The Great Write Way, Chapter Two: Twice upon a time...
A place for Buffistas to discuss, beta and otherwise deal and dish on their non-fan fiction projects.
If I remember my German correctly (I took it in high school, eee), what that actually means is "ride fast in front of the dead." Vor is "in front of," fur (pretend there's an umlaut over the u) is "for," or "seit" could be used in the sense of "since" the dead travel... However, reiten is the verb "to ride," as a horse. In this case, reiten is used in the imperative case to the reader. Travel is a different verb, which I've totally forgotten, now.

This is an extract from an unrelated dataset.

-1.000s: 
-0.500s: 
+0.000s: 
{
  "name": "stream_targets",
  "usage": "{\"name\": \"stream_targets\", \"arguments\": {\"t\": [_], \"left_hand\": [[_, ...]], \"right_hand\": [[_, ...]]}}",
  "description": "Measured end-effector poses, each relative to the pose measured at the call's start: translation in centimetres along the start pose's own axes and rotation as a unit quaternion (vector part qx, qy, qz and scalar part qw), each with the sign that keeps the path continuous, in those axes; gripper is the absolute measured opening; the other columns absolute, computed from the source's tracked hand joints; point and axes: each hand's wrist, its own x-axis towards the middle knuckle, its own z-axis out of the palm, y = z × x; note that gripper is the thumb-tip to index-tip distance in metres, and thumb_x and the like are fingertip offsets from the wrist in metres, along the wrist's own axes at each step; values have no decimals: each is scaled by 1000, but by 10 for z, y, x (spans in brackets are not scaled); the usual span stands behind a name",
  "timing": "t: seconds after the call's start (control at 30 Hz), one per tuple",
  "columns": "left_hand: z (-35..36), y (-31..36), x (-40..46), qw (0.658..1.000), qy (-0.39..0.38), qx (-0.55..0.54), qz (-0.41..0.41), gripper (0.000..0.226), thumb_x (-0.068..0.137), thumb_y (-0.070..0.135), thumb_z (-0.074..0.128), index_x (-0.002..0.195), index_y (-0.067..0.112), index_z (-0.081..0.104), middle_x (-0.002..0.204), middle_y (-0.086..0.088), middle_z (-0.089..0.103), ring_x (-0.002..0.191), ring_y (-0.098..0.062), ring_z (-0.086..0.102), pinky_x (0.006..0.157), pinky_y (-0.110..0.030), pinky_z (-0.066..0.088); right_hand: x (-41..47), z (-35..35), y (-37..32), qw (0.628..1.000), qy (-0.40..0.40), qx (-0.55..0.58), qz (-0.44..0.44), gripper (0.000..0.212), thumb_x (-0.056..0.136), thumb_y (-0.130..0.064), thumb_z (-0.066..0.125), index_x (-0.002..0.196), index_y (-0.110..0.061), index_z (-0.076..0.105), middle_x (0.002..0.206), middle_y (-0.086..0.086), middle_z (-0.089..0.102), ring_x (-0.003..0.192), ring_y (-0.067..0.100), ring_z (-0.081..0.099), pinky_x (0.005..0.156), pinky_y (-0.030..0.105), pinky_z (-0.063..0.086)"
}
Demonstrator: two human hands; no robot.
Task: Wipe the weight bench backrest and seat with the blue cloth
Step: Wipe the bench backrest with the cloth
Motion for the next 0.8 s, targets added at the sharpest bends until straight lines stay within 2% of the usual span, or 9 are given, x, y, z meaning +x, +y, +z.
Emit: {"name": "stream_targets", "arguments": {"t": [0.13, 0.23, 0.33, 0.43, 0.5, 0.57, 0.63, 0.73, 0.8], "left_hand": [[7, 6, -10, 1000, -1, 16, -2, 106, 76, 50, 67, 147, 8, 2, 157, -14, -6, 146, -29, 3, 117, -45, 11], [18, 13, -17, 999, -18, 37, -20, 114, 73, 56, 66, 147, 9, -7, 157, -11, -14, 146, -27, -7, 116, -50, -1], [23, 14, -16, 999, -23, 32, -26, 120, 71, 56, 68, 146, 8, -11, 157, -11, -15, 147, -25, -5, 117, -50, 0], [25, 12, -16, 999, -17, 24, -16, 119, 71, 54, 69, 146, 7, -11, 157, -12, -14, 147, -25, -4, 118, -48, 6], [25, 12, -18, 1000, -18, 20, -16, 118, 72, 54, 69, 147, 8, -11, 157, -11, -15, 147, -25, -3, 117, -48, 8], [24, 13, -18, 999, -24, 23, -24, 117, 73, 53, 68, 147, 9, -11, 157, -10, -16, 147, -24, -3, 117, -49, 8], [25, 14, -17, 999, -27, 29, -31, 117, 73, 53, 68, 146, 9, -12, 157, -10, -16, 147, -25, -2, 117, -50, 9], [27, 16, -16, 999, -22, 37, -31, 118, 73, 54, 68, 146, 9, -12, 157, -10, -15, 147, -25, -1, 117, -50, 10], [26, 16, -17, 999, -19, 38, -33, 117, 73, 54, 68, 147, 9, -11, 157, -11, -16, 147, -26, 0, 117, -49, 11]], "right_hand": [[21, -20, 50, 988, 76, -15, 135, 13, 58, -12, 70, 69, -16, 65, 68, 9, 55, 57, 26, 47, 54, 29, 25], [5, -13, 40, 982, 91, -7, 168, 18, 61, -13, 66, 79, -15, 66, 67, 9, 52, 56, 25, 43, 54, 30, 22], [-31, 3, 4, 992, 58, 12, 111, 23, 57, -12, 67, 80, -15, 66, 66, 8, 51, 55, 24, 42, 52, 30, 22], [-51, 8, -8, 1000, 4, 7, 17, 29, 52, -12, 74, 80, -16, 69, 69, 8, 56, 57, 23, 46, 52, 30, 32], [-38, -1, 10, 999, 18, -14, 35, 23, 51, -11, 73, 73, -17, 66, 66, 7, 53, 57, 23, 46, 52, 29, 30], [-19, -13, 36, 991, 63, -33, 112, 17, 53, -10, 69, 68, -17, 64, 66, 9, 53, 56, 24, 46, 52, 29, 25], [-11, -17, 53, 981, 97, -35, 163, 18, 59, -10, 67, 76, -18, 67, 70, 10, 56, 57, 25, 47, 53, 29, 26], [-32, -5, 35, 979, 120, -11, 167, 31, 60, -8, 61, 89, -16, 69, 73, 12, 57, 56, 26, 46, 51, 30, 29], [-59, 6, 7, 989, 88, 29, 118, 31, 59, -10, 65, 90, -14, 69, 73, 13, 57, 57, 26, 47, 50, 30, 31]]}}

So, still pertinent to the drabble and the line in Dracula, just a slightly different spin.
Sail, tell Bram Stoker, not me. I lifted from the novel itself, not from my German primer. (edit: as well as the translation - it's how Jonathan Harker translated it, not me)
Yo, Bram, you putz!
Nah, I figured you wouldn't be making the mistake if you knew the language, Deb. You have a rep for precision in language. Also, I figured that you remembered what was in the book verbatim, you've got the eye/brain for that or maybe ear. I just thought it was interesting that either translation works, just in a slightly different way.
Aha1 Found it. And Stoker was actually quoting - and, I believe, slightly mistranslating - from Burger's "Lenore". As written:
"Denn die Todten reiten schnell" ("For the dead travel fast")."
So I screwed up on the plural of "dead" - why is that feminine, damn it? Why isn't it "das" for neutral? - but he messed up on "reiten".
And, there you go.
Thanks Deborah. I added the hyphen, and also a comma after "pay in hand".
Thinking hard here (can you smell the gears burning?) I'm forgetting that Stoker was writing much earlier than I'm used to. His sentence is completely correct. I wasn't thinking of "for" as "in front of," but it was used that way even in English. Just not recently. So, yeah, his sentence translates correctly if you look at it in terms of how things were phrased and word usage
for the time.
And since almost all travel was done by or with horses, then using travel is perfectly fine. It's one of the pitfalls to reading older stories that word usage and phrasing can change so much in just 100 years. Heck, even in 20 years.
eta: Aren't I cute? Talking myself out of being right. AARRGGHH!
Denn die Todten reiten schnell
All plurals of der, die, or das take the "die" form. Der Todten is the dative form of "die," so your misremembrance actually used the correct case! Hee.
why is that feminine, damn it? Why isn't it "das" for neutral?
"die" is used for all plurals regardless of gender - das Kind, die Kinder, etc. I want to say that "Tot" is actually masculine, but I do German noun gender assignation by what sounds right and am therefore often wrong.
I am getting nowhere with this drabble, but it's early, yet.
[link]
I'm going to post this link in "Press". But it is a bit of non-fiction writing. I did catch a typo which I'm too late to correct. (Not my blog). I'd welcome comment here on writing style, what works and what doesn't.
Oh, I know, -t! I used to hate it that "madchen" was a neuter noun! Girls aren't neuter, damn it! Then I found out that any word ending in "chen" takes the neuter form. Still, quit trying to unsex me, you nasty gender-assigning language.